Greetings, QA9 reader(s).  It has been a while since I posted, for which I offer the usual excuses.  I have a backlog of interesting technical things I’m hoping to write about sometime pretty soon: failure of subject reduction in lambda2 with eta-contraction, which I learned about maybe a year ago but did not record in a post; also intriguing things I am reading about deep inference, although there the problem is the stuff is, well, deep and I haven’t understood it well enough yet to have too much to say.  I also had high hopes of posting about the super fun summer I had here at U. Iowa working on Cedille with great new U. Iowa graduate students Chad Reynolds, Ananda Guneratne, and Richard Blair; great visiting Indiana doctoral student Matthew Heimerdinger; and inspiring visitors Stéphane Graham-Lengrand, Olivier Hermant, and Vincent St-Amour.  In a perfect world I would have some pictures to post of all this stimulating interaction, but here I am photo-less.

But what impels me to write today is getting bitten again by performance problems with well-founded recursion in Agda.  Just for fun, I will tell you the story.  We are working on this new interactive theorem prover called Cedille based on dependently typed lambda encodings.  You can read about this in the project report we just revised to submit for the TFP 2016 post-proceedings.  Thanks to the determination of Matthew (Heimerdinger), we have a highlighting mode — actually several — for Cedille in our emacs interface.  One funny wrinkle was that we could not highlight comments, because our parser was just dropping them, and we did not want to store information about them in our abstract syntax trees (which would then become very cluttered).  We hit upon a daring (for us, anyway) solution: parse input files a second time, with a different grammar that is recognizing just whitespace and comments.  It is nice to find the whitespace, too, in addition to the comments, since then we can set highlighting to the default for those spans of the text in the emacs mode.  Otherwise, with the way our interaction between emacs frontend and Agda backend works (see that revised project report), if you type in whitespace you will likely get a non-default highlighting color, from the span containing that whitespace.

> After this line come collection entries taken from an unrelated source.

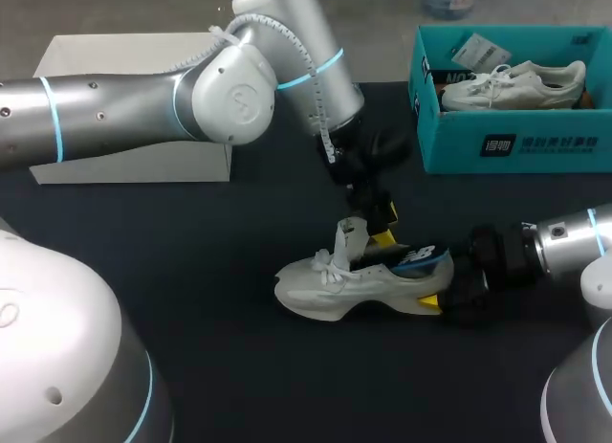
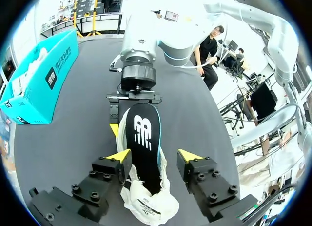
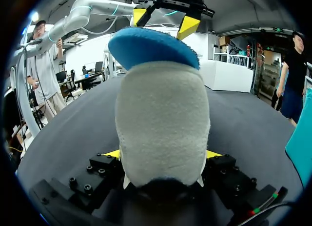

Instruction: Take the shoe out of the shoebox, open the shoe tongue, remove and reinsert the insole, then place the shoe into the shoebox

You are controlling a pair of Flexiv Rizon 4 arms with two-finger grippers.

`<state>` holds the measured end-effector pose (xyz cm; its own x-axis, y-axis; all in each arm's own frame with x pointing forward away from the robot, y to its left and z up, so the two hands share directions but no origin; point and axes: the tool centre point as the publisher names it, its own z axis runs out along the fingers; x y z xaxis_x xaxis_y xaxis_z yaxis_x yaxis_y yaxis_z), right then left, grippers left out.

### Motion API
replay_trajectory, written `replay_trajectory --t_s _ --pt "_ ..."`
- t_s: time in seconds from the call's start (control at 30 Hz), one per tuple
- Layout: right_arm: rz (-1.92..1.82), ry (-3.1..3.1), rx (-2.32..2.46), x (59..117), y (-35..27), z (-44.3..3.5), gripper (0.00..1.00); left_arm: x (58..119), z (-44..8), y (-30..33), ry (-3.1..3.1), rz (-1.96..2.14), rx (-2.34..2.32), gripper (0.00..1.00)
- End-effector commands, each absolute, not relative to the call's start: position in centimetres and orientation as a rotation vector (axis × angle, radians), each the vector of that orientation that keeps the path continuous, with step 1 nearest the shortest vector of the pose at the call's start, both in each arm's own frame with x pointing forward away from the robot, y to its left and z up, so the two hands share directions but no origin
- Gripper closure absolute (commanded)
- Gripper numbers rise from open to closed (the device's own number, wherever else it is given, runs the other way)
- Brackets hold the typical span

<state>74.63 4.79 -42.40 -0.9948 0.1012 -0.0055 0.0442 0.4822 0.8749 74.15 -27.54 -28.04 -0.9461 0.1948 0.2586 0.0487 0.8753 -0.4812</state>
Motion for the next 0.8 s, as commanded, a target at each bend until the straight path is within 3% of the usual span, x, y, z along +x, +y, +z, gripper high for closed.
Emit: replay_trajectory --t_s 0.03,0.6,0.73,0.8 --pt "1.559 2.659 0.132 74.6 4.9 -42.4 1.0 73.6 -27.1 -27.3 -2.763 0.684 -0.193 0.0" --pt "1.559 2.659 0.132 74.6 4.9 -42.4 1.0 71.1 -32.1 -29.5 -2.971 0.797 -0.168 0.0" --pt "1.559 2.659 0.132 74.6 4.9 -42.4 1.0 71.2 -32.3 -29.8 -2.999 0.834 -0.14 0.29" --pt "1.559 2.659 0.132 74.6 4.9 -42.4 1.0 71.2 -32.3 -29.8 -3.034 0.861 -0.14 0.37"
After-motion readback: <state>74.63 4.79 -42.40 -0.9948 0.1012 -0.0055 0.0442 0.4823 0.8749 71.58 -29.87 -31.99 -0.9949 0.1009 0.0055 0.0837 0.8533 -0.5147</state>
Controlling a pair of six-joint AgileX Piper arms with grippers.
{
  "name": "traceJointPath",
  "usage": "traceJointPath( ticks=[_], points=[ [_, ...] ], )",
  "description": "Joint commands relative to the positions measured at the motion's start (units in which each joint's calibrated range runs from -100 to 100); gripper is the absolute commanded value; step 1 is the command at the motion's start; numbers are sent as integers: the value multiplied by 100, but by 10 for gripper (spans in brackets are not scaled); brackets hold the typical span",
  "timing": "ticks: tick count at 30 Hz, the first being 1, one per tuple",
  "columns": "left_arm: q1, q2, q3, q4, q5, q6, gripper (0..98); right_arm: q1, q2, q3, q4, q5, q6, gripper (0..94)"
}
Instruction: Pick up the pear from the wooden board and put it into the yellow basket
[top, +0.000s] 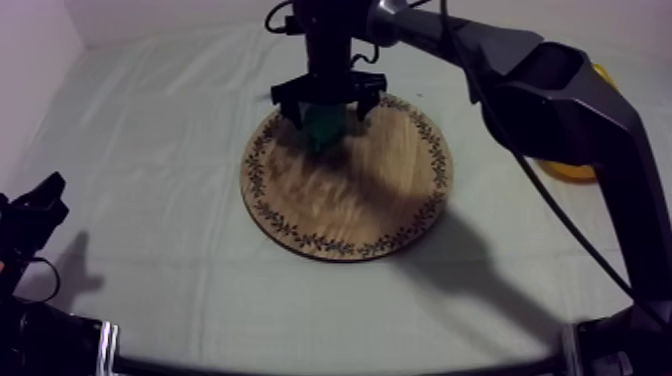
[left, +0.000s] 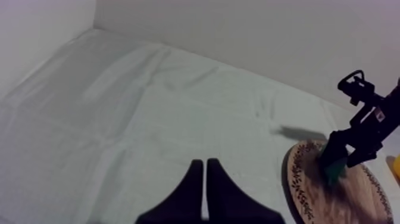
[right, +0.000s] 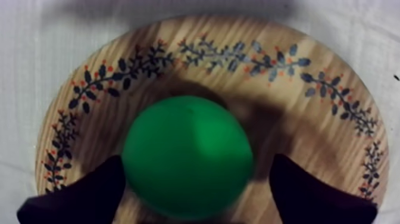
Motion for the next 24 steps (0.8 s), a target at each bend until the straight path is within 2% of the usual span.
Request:
traceJointPath(
  ticks=[1,6,9,16,24],
  points=[
    [2,0,0,-1,-1,1,1,-6,19,-87,-12,-41,14,612],
    [2,0,0,-1,-1,1,1,-19,79,-252,-5,-88,64,365],
    [2,0,0,-1,-1,1,1,-21,68,-262,-3,-98,86,295],
    [2,0,0,-1,-1,1,1,47,-363,-83,113,-88,206,262],
    [2,0,0,-1,-1,1,1,411,-1637,389,389,-24,613,285]
  ],
)
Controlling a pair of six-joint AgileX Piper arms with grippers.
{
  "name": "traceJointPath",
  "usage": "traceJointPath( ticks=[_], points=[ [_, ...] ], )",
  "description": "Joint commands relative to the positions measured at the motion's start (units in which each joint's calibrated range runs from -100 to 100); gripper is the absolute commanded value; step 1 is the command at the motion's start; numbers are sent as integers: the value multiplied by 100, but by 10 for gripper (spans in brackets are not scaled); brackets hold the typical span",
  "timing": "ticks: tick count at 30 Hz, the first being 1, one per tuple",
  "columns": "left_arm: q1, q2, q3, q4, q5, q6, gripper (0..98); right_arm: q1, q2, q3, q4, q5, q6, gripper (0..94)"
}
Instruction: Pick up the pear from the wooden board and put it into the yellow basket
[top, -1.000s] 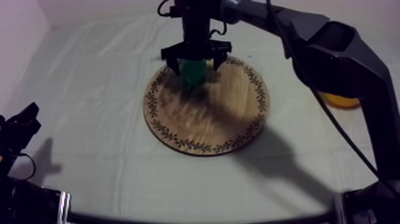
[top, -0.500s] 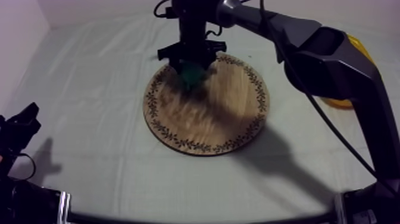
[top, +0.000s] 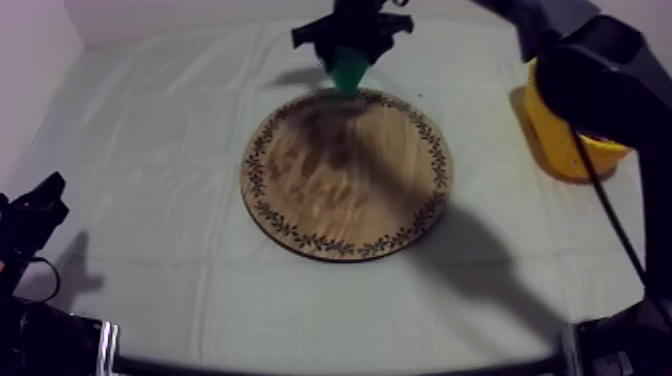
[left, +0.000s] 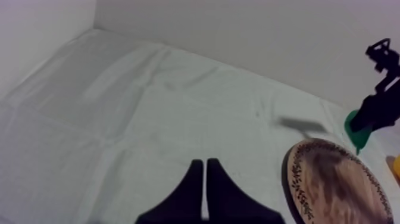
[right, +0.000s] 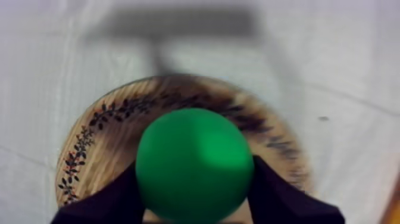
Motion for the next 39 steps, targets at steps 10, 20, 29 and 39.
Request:
traceJointPath(
  ticks=[10,20,29,39],
  points=[
    [2,0,0,-1,-1,1,1,885,-2281,1475,381,-90,725,290],
    [2,0,0,-1,-1,1,1,1957,-3911,3572,677,-901,1307,300],
    [2,0,0,-1,-1,1,1,2738,-4578,5699,966,-1879,1573,293],
    [2,0,0,-1,-1,1,1,2929,-4431,7169,1032,-2801,1498,319]
  ],
)
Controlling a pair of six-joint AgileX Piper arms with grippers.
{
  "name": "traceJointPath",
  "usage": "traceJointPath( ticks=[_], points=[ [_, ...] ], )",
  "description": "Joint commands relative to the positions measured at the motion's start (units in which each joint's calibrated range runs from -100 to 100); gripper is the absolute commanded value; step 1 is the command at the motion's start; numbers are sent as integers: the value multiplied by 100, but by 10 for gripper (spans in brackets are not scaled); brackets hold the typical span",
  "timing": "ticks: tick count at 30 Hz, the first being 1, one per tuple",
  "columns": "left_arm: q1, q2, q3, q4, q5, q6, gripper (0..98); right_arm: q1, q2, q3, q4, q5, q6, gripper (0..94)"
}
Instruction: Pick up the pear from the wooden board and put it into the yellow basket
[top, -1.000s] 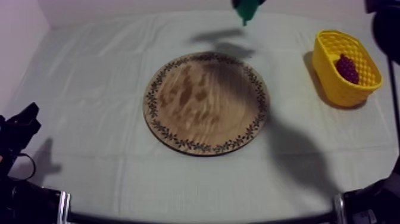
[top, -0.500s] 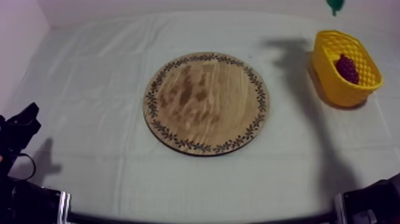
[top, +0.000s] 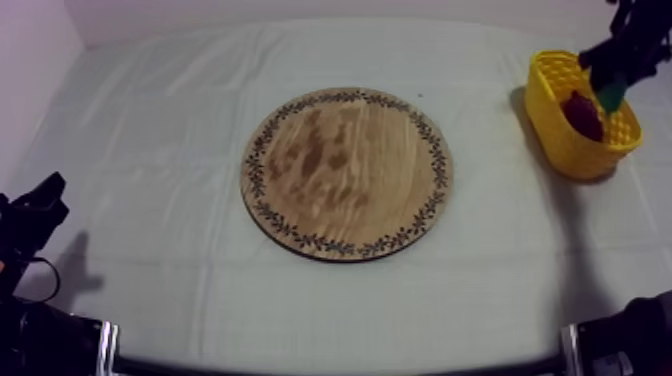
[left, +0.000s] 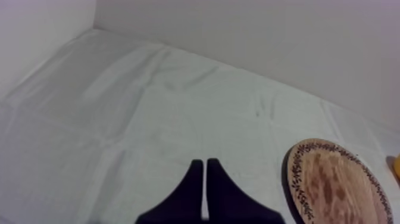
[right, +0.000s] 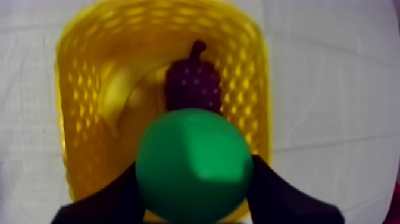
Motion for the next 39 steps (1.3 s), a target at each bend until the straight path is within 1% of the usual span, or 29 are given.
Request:
traceJointPath(
  ticks=[1,6,7,10,11,13,15,20,24,28,33,36,39],
  points=[
    [2,0,0,-1,-1,1,1,11,119,284,-31,-114,5,330],
    [2,0,0,-1,-1,1,1,76,495,324,-137,-562,72,398],
    [2,0,0,-1,-1,1,1,100,562,287,-168,-650,94,431],
    [2,0,0,-1,-1,1,1,192,699,153,-257,-854,153,620],
    [2,0,0,-1,-1,1,1,218,721,127,-277,-939,160,670],
    [2,0,0,-1,-1,1,1,256,718,127,-302,-1154,156,738],
    [2,0,0,-1,-1,1,1,287,641,181,-346,-1406,173,768],
    [2,0,0,-1,-1,1,1,341,84,639,-476,-2111,281,759],
    [2,0,0,-1,-1,1,1,374,-678,1433,-524,-2816,360,733],
    [2,0,0,-1,-1,1,1,395,-1597,2356,-546,-3364,392,702],
    [2,0,0,-1,-1,1,1,452,-2947,3614,-590,-3940,441,679],
    [2,0,0,-1,-1,1,1,457,-3897,4442,-602,-4185,458,662],
    [2,0,0,-1,-1,1,1,420,-4915,5201,-777,-4265,588,622]
  ],
)
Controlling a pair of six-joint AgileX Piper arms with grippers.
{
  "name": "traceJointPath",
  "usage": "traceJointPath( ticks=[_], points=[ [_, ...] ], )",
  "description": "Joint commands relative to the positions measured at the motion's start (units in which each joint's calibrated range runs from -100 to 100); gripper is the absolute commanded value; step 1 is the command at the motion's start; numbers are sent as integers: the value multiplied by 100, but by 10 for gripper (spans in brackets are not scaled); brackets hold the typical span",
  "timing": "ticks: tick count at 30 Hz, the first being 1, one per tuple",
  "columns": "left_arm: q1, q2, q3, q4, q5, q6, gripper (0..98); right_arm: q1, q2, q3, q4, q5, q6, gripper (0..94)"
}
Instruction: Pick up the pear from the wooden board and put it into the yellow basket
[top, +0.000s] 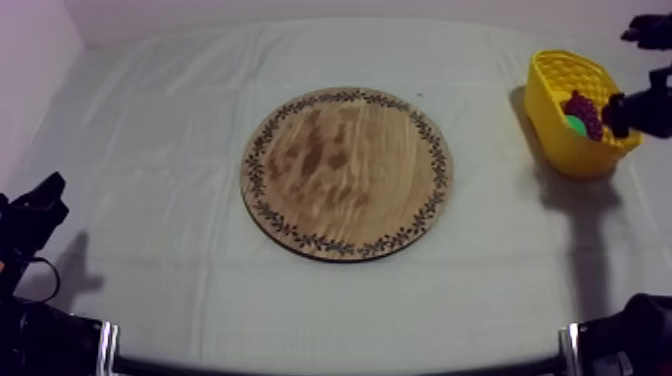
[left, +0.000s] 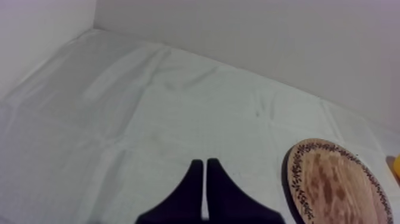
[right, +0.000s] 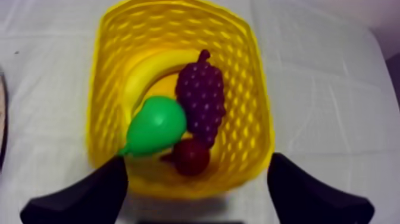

Ok, so we (Richard) wrote the grammar for this, and we started producing comment and whitespace spans to send to the frontend, only to see some very sluggish performance on a couple longer files.  We misdiagnosed this as coming from doing lots of string appends (with what correspond to slow strings in Haskell; i.e., lists of characters), and I dutifully changed the code to print the spans to a Haskell Handle, rather than computing one big string for all the spans and then printing that.  Distressingly, this optimization, which took maybe an hour or so to implement, with finding the right Haskell stuff to hook up to, did not improve performance.  Well shucks!  Let’s get out our handy Haskell profiler and see what is going wrong.  Now sadly, I am still on Agda 2.4.2.4, which lacks this nifty agda-ghc-names tool that is part of Agda 2.5.1 now.  That tool translates Haskell names that are generated by the Agda compiler, back to names from the Agda source.  But this tool was not needed to see the following:

COST CENTRE MODULE %time %alloc

d179.\.\.\ MAlonzo.Code.QnatZ45Zthms 35.9 18.8
d179.\ MAlonzo.Code.QnatZ45Zthms 11.6 48.8
d191.\ MAlonzo.Code.QnatZ45Zthms 9.6 7.5
d179 MAlonzo.Code.QnatZ45Zthms 5.7 0.0
d191 MAlonzo.Code.QnatZ45Zthms 5.2 0.0
d179.\.\ MAlonzo.Code.QnatZ45Zthms 4.7 11.3

Oh pondwater.  Over half the time is being spent in functions in nat-thms.agda in the IAL.  That file contains, as the name suggests, just theorems about the natural numbers — not code I expect to be running intensively during execution of the Cedille backend.  But I have seen this before, as I noted.  These are lemmas getting called again and again during a well-founded recursion, to show that certain less-than facts hold.  Which well-founded recursion was it?  It turns out it was for the function that converts a natural number to a string.  We are doing that operation many times, to print character positions in the input Cedille source file.  Just removing the well-founded recursion and marking the nat-to-string function as needing NO_TERMINATION_CHECK reduced the running time to less than half what it was.

The moral of this story is the same as the moral of the previous story: be wary of well-founded recursion in Agda for code you intend to run (as opposed to just reason about).

Have a blessed start of fall!

Last week I had the great pleasure of visiting the amazing PL group at Indiana University.  They are doing so much inspiring research in many different areas of programming languages research.  It was great.  The collective knowledge there was very impressive, and I got a lot of great references to follow up on now that I am back.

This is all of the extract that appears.